YOUR GOAL:
Find and copy each line of the records where the string "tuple" shows up.

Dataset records
____________

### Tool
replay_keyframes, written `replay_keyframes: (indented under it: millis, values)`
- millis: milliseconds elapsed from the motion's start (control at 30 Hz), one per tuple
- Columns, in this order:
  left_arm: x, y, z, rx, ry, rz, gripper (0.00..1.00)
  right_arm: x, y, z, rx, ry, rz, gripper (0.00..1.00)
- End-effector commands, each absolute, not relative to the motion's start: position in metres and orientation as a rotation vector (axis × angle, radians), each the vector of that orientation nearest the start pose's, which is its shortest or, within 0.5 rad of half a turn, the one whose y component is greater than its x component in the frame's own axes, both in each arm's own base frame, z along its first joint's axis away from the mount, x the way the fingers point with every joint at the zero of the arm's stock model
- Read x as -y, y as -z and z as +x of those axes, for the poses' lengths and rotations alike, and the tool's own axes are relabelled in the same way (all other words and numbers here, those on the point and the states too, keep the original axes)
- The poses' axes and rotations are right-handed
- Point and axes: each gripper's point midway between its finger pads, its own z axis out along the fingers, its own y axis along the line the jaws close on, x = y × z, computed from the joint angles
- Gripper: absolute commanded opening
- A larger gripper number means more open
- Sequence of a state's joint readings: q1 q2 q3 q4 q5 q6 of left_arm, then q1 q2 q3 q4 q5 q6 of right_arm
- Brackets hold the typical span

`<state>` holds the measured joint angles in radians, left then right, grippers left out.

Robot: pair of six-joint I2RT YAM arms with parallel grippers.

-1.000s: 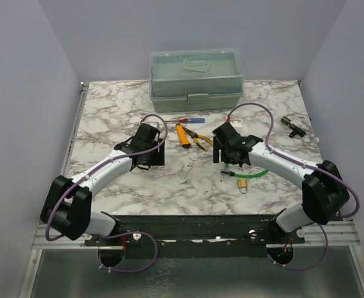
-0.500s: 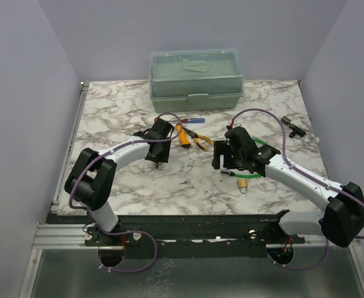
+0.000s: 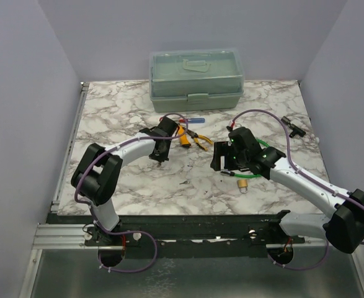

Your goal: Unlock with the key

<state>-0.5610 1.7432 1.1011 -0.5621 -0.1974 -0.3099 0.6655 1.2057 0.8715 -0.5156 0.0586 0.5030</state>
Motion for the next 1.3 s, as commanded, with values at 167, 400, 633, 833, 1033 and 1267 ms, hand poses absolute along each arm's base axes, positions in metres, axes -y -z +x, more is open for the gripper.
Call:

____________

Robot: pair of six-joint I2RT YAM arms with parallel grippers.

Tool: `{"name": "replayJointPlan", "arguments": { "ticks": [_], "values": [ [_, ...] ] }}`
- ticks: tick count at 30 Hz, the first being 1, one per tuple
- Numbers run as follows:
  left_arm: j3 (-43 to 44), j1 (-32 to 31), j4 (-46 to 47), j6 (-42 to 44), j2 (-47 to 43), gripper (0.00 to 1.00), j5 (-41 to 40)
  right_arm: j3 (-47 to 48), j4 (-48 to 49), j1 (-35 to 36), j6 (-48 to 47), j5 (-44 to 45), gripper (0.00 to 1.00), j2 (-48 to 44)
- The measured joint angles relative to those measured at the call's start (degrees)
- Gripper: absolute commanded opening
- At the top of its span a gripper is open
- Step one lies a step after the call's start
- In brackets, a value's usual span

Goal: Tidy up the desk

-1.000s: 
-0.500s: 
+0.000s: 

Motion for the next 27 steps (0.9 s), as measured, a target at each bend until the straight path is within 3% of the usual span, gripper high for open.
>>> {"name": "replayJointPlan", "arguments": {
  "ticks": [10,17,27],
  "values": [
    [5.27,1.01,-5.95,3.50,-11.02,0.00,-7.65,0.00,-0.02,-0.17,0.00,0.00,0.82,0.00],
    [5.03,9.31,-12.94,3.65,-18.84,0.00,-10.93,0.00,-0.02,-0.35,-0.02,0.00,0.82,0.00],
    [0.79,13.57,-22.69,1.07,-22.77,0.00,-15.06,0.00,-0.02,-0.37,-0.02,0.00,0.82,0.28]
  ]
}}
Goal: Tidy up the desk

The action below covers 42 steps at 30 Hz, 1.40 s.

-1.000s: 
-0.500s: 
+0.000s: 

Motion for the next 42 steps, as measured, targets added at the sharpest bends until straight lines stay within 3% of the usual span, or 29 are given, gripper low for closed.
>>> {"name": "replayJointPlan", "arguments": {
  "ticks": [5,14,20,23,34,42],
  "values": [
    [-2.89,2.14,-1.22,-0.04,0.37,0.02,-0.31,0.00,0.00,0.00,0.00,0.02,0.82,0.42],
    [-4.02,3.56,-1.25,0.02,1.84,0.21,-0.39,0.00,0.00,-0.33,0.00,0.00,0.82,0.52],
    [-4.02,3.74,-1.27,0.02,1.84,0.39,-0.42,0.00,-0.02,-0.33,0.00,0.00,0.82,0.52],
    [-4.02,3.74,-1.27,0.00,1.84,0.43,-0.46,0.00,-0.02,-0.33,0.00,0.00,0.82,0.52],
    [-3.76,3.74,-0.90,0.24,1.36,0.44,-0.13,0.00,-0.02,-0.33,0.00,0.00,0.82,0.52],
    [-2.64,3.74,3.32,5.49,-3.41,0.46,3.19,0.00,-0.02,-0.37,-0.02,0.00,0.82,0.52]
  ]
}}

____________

SOLUTION FOR THIS EXERCISE:
- millis: milliseconds elapsed from the motion's start (control at 30 Hz), one per tuple
- ticks: tick count at 30 Hz, the first being 1, one per tuple

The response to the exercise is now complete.